The four views on the dashboard with each having a representation for the four biomes in Connected Worlds, (1) Tipping point view (top right) showing the tipping points in the biomes diverse plant health with respect to time, (2) Water bin view (top left) showing the level of water in each water biome over time, (3) Plant vs Water overtime view (bottom right) showing how plant numbers and water levels are varying overtime, (4) Plant vs Water summary, (bottom right) showing the comparative water levels vs the amount of water plants need for the entire session.

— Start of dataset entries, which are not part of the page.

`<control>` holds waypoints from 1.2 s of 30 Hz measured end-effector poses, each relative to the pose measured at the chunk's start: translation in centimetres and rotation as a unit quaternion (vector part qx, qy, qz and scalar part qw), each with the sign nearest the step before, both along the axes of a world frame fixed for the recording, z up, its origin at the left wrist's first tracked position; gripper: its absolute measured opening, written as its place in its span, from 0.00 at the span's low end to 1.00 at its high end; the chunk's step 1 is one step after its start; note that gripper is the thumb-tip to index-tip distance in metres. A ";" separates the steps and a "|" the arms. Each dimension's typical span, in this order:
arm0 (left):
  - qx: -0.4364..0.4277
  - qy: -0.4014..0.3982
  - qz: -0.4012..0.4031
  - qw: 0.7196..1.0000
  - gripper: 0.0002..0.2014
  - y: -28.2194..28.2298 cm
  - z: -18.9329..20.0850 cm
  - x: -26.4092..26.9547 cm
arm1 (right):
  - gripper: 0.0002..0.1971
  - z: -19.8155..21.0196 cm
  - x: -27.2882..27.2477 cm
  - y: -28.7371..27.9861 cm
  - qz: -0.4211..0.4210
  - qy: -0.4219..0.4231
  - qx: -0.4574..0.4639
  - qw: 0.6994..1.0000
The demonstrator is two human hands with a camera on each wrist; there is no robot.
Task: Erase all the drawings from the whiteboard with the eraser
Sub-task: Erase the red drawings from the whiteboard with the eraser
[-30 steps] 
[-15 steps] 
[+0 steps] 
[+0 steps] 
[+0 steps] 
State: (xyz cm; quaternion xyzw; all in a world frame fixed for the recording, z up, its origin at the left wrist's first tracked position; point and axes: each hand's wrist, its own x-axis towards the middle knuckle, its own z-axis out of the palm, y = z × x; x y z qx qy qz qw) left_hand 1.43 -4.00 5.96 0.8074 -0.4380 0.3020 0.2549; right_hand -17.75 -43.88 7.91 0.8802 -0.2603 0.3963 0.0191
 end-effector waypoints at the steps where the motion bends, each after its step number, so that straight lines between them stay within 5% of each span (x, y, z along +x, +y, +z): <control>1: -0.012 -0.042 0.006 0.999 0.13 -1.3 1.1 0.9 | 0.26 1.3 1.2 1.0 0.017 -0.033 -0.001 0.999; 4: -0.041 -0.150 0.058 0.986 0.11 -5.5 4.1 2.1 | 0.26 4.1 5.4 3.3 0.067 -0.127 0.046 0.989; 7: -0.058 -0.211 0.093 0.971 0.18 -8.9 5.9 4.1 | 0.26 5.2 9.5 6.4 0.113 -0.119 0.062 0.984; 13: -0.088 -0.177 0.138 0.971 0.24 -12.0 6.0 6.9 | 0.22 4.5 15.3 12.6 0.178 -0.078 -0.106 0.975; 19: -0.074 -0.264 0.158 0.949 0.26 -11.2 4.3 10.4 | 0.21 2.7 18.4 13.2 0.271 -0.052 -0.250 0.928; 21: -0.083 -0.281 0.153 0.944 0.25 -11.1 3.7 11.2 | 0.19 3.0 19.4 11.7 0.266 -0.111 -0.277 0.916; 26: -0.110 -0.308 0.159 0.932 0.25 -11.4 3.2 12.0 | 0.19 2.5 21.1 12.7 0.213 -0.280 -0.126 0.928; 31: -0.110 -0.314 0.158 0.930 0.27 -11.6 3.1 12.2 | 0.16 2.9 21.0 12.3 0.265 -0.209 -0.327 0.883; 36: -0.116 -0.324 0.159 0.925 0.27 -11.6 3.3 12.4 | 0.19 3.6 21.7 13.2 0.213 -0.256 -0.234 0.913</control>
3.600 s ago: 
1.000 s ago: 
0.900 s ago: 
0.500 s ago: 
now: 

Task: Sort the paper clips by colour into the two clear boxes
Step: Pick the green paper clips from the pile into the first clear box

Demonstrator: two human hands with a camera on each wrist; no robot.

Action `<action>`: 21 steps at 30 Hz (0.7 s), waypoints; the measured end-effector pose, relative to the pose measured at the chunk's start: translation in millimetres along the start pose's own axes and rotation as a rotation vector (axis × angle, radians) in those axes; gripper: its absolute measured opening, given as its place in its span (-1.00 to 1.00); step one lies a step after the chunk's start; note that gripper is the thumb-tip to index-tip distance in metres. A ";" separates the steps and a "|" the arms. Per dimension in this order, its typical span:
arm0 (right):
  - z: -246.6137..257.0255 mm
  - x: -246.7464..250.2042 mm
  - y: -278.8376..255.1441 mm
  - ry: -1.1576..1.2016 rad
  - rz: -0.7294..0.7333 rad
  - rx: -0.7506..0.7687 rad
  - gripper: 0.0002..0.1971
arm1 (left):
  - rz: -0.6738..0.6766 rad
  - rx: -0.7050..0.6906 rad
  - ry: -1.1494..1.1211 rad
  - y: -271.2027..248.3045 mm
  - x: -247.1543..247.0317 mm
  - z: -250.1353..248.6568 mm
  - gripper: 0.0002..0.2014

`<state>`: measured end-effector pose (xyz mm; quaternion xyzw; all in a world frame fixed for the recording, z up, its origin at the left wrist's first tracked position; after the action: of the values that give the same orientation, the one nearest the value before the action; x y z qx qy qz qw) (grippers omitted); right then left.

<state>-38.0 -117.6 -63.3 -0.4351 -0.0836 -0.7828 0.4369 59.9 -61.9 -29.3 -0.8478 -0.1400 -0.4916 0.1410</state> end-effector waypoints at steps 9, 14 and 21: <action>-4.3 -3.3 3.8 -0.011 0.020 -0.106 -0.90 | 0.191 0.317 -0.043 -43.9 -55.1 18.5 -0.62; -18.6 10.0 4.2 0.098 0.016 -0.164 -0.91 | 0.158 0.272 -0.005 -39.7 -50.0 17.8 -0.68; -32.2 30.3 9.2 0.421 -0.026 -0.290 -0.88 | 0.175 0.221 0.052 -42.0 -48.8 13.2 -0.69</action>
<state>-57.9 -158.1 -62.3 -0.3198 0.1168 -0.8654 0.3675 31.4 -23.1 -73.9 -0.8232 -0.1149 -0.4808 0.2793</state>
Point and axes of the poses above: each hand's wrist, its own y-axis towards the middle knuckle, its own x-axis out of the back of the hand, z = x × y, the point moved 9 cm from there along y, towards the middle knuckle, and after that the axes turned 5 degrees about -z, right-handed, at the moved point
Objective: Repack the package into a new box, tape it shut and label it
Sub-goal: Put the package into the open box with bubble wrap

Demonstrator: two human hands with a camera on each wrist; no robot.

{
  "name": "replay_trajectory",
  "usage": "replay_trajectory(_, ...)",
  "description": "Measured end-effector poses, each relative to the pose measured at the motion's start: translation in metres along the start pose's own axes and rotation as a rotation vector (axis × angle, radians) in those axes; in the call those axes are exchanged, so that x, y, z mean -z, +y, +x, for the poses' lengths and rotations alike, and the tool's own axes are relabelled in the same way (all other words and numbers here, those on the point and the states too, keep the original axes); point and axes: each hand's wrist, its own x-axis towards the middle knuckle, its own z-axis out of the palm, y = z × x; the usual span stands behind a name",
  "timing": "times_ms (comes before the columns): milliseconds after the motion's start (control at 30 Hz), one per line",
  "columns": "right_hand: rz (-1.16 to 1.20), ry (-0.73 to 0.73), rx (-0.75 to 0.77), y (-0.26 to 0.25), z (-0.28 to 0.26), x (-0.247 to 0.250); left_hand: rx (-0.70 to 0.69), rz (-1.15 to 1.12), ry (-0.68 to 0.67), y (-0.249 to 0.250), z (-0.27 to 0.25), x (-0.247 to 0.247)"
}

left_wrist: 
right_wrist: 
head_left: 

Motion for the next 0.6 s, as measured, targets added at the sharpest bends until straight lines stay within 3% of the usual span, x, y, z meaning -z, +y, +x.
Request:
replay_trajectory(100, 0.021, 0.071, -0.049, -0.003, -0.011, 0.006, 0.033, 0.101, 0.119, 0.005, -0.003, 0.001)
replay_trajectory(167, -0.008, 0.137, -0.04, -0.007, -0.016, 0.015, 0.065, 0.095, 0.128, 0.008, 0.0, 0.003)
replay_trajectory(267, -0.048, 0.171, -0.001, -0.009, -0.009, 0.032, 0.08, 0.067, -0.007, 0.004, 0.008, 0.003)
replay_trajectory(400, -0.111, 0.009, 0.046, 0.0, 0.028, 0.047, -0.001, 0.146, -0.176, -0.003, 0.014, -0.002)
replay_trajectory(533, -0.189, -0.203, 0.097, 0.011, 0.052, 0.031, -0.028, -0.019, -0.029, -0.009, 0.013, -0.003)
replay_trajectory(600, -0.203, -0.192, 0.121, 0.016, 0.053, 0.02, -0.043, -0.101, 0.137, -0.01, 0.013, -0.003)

Connect-to-Connected Worlds is web-based tablet support designed for facilitators, researchers and visitors to the New York Hall of Science’s Connected Worlds immersive simulation exhibit. The analytics dashboard design involves an architecture to scrape live data from the exhibit while it is in use, deliver it to a database, extract useful features from the raw data and visualize the results in an on-demand fashion on tablets carried within the exhibit. These live, dynamic data visualizations can help visitors understand how their manipulations and actions affect the simulated ecosystem’s diversity and sustainability.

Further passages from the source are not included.